- Born: Gabrielle Margaret Ariana Borthwick 30 June 1866 London
- Died: 10 October 1952 (aged 86) Broadbridge Heath, Sussex
- Known for: Motorist and mechanic

= Gabrielle Borthwick =

British mechanic (1866–1952)

Gabrielle Borthwick (30 June 1866 – 10 October 1952) was a pioneering motorist and mechanic. She was one of the early wealthy women motorists to set up a garage and a school for teaching men and women to drive cars. She was chairman of the executive committee for the Women’s Automobile and Sports Association which was associated with the Royal Automobile Club.

==Early life==
Hon. Gabrielle Margaret Ariana Borthwick was born on 30 June 1866. She was the eldest daughter of Alice Day and the 19th Lord Borthwick, Cunninghame Borthwick. As a young woman, she had been presented at court but never went on to marry. Borthwick spent time in Florence where it was rumored that she had had a lesbian affair.

== Hermetic Order of the Golden Dawn ==
Borthwick was initiated as a member of the Hermetic Order of the Golden Dawn in July 1891.

== Career ==
By 1914, Borthwick was involved with establishing Women's unions, including the Society of Women Motor Drivers, an idea which had come from the women's suffrage movement. In 1915, she placed an advertisement for The Ladies’ Automobile Workshops in the Church League for Women’s Suffrage paper promising “Ladies trained by ladies. All branches of motoring taught" for her Mayfair garage.
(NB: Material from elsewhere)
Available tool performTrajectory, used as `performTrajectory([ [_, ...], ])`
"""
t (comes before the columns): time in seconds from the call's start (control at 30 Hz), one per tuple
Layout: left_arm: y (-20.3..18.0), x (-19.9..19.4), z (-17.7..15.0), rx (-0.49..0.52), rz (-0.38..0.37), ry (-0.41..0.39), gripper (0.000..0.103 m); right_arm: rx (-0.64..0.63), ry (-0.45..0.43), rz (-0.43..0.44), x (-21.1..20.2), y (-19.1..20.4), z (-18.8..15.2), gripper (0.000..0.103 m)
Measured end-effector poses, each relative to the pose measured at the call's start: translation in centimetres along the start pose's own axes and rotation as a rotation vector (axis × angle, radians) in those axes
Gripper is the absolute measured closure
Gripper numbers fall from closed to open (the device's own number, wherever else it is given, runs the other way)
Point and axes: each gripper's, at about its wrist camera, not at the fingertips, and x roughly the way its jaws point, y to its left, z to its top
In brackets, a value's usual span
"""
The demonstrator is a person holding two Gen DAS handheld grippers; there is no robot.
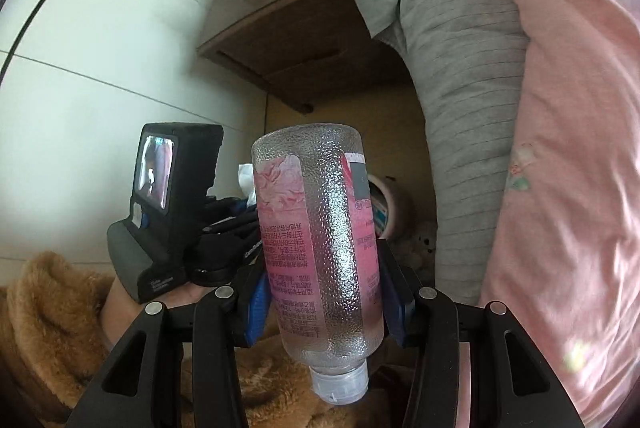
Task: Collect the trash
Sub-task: 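Carry the tissue and bottle in both tools over the bin, then open the left tool to drop the white tissue into the bin, then open the right tool to drop the pink-labelled bottle into the bin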
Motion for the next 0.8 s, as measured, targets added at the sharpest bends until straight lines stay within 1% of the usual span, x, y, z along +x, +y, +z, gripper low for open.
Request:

During the First World War Borthwick provided training for men who needed to know how to drive and maintain cars, as well as to women who became drivers in various roles such as ambulance drivers in France and Serbia. This was later described as “splendid work during the war in teaching hundreds of girls the mechanism and driving of cars”. Her garage, the Borthwick's Ladies' Automobile Workshops in Brick Street in Picadilly, London was an RAC agent into the 1920s. In the early 1920s, the garage featured a restaurant and residential club for chauffeurs.

She was elected to the first Council of the Women's Engineering Society in 1920, and contributed articles to their journal, The Woman Engineer.

Borthwick was also a Director of The Stainless Steel and Non-Corrosive Metals Company Limited, set up in Birmingham in 1922 by Cleone Benest, at that time using the name C Griff. Other directors of the company included Gertrude Crawford, and C. Davis, a former foundry manager. The firm received wide press coverage for being managed by and employing women. Using Benest's colouring method, the company manufactured lamp reflectors, ornaments, railway fittings and other items, before it folded in 1925.

== Later life ==
Gabrielle Borthwick died on 10 October 1952 in Broadbridge Heath, Sussex.